X_pos = np.random.multivariate_normal([2, 2], np.eye(2), 50)
X_neg = np.random.multivariate_normal([-2, -2], np.eye(2), 50)
X = np.vstack([X_pos, X_neg])
y = np.hstack([np.ones(50), -np.ones(50)])
Xb = np.c_[np.ones(len(X)), X]

def perceptron(X, y, epochs=10, alpha=0.1):
    theta = np.zeros(X.shape[1])
    for _ in range(epochs):
        for xi, yi in zip(X, y):
            if yi * (theta @ xi) <= 0:
                theta += alpha * yi * xi
    return theta

theta = perceptron(Xb, y)
theta


## Experiments


In [None]:
# Compare perceptron accuracy
preds = np.sign(Xb @ theta)
acc = (preds == y).mean()
acc


## Visualizations


In [None]:
plt.figure(figsize=(6,4))
plt.scatter(X_pos[:,0], X_pos[:,1], label="+1")
plt.scatter(X_neg[:,0], X_neg[:,1], label="-1")
x1 = np.linspace(-4, 4, 100)
x2 = -(theta[0] + theta[1]*x1) / theta[2]
plt.plot(x1, x2, color="black", label="perceptron")
plt.title("Perceptron decision boundary")
plt.xlabel("x1")
plt.ylabel("x2")
plt.legend()
plt.show()

plt.figure(figsize=(6,4))
margins = y * (Xb @ theta)
plt.hist(margins, bins=15, alpha=0.7)
plt.title("Perceptron margins")
plt.xlabel("y*(θ^T x)")
plt.ylabel("count")
plt.show()


## Takeaways
- Perceptron is mistake-driven and finds any separating hyperplane if data is separable.
- GLMs unify linear prediction with different output distributions through link functions.

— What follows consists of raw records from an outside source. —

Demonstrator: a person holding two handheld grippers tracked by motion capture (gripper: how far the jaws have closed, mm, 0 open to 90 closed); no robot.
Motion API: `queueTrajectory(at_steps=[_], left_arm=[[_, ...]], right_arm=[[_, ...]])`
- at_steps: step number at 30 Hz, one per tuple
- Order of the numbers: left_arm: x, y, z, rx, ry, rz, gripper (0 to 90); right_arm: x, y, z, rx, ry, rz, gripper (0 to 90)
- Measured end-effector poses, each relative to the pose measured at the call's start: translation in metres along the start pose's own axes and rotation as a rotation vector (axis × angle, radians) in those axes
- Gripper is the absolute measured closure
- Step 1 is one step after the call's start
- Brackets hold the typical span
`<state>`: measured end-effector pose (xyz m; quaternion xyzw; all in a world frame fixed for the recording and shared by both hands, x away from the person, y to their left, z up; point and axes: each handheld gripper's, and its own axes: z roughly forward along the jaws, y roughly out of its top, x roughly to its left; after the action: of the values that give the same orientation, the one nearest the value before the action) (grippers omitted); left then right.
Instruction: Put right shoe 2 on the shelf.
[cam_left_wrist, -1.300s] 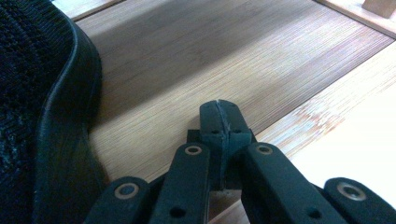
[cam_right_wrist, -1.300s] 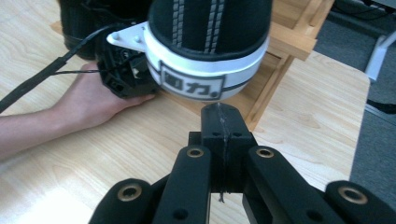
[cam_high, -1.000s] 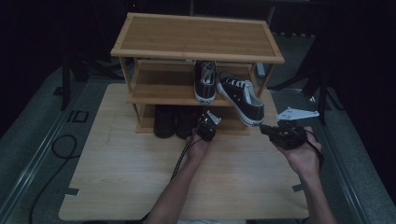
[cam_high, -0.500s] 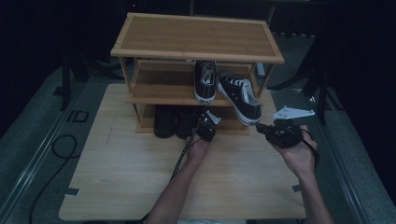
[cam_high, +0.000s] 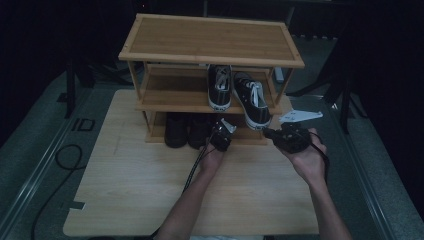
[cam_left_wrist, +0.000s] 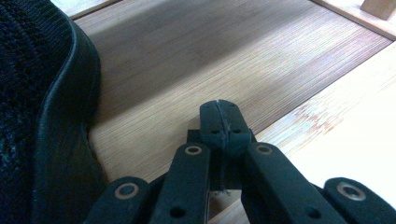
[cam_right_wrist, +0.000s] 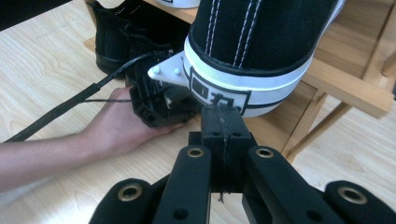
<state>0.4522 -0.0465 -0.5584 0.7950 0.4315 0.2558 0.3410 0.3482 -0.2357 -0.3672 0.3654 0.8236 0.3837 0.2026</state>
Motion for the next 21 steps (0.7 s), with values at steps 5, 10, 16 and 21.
queueTrajectory(at_steps=[5,10,16,21], left_arm=[[0.000,0.000,0.000,0.000,0.010,-0.003,90.0],[0.000,0.000,0.000,-0.002,0.010,-0.003,90.0],[0.000,0.000,0.000,-0.003,0.009,-0.004,90.0],[0.000,0.000,0.000,-0.003,0.009,-0.004,90.0]], right_arm=[[0.003,0.006,0.009,-0.001,0.017,-0.007,90.0],[0.004,0.011,0.018,-0.006,0.024,-0.006,90.0],[0.003,0.015,0.024,-0.013,0.040,-0.003,90.0],[0.002,0.015,0.026,-0.024,0.033,-0.002,90.0]])
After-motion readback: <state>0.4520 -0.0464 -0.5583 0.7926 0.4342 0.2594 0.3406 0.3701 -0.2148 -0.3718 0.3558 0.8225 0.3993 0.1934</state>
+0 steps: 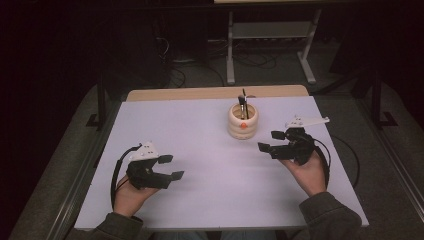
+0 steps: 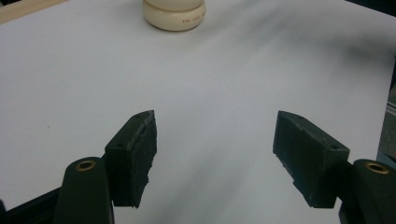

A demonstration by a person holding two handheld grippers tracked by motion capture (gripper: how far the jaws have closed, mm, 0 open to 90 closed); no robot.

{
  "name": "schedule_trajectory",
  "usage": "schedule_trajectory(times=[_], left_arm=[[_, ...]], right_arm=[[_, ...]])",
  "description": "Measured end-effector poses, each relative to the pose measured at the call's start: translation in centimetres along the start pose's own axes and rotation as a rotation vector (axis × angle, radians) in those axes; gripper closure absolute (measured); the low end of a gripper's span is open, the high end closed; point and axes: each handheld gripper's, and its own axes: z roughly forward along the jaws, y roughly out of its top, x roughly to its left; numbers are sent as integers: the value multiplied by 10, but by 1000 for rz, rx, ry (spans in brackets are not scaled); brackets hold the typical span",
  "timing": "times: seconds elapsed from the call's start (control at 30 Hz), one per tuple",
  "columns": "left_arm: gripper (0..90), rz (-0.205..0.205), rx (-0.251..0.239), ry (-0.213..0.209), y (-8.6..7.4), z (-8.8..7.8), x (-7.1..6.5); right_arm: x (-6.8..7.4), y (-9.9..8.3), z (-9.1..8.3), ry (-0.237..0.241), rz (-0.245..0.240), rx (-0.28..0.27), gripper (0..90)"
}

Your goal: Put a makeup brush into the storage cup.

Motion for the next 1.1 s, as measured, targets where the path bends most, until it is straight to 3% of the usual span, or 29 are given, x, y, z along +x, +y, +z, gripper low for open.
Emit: schedule_trajectory(times=[0.93, 1.1], left_arm=[[273, 1, -3, 3, -3, -1, 1], [268, -3, -2, 3, -4, -2, 2]], right_arm=[[10, -22, -1, 9, 2, 3, 255], [13, -29, -1, 10, 21, 19, 247]])
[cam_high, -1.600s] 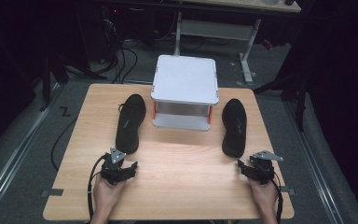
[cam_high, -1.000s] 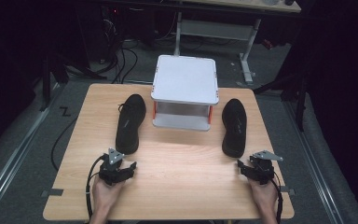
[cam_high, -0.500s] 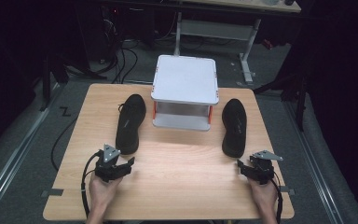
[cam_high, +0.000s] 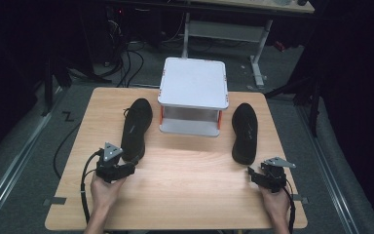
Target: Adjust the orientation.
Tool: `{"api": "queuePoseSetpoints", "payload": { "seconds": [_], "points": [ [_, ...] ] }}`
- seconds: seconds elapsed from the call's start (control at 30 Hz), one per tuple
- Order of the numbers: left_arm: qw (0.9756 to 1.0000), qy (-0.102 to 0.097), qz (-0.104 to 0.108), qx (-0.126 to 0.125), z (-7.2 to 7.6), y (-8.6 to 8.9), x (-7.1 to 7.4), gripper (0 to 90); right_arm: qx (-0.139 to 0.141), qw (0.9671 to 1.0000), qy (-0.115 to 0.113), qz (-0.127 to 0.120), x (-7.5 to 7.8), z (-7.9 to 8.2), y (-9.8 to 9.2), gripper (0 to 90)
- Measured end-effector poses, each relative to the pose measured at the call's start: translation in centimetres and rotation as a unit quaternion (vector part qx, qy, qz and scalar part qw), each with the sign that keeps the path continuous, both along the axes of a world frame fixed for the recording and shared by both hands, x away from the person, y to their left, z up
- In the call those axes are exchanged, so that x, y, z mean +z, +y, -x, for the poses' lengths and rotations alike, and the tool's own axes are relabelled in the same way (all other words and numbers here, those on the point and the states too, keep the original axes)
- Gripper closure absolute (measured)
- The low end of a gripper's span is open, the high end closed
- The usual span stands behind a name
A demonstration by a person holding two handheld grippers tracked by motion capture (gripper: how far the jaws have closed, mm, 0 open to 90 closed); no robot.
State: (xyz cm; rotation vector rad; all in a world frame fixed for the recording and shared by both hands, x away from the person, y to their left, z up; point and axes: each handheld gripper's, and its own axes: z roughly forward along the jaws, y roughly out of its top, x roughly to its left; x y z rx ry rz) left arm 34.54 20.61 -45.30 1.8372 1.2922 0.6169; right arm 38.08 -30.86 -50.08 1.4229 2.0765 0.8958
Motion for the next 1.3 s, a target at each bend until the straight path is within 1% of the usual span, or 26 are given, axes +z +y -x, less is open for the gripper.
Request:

## Explain it in an interview
- Explain the perceptron update rule and when it converges.
- Describe how you would choose a link function in a GLM.


## Exercises
- Compare perceptron to logistic regression on a non-separable dataset.
- Write down the exponential family form for Poisson.
- Show that logistic regression is a GLM with Bernoulli output.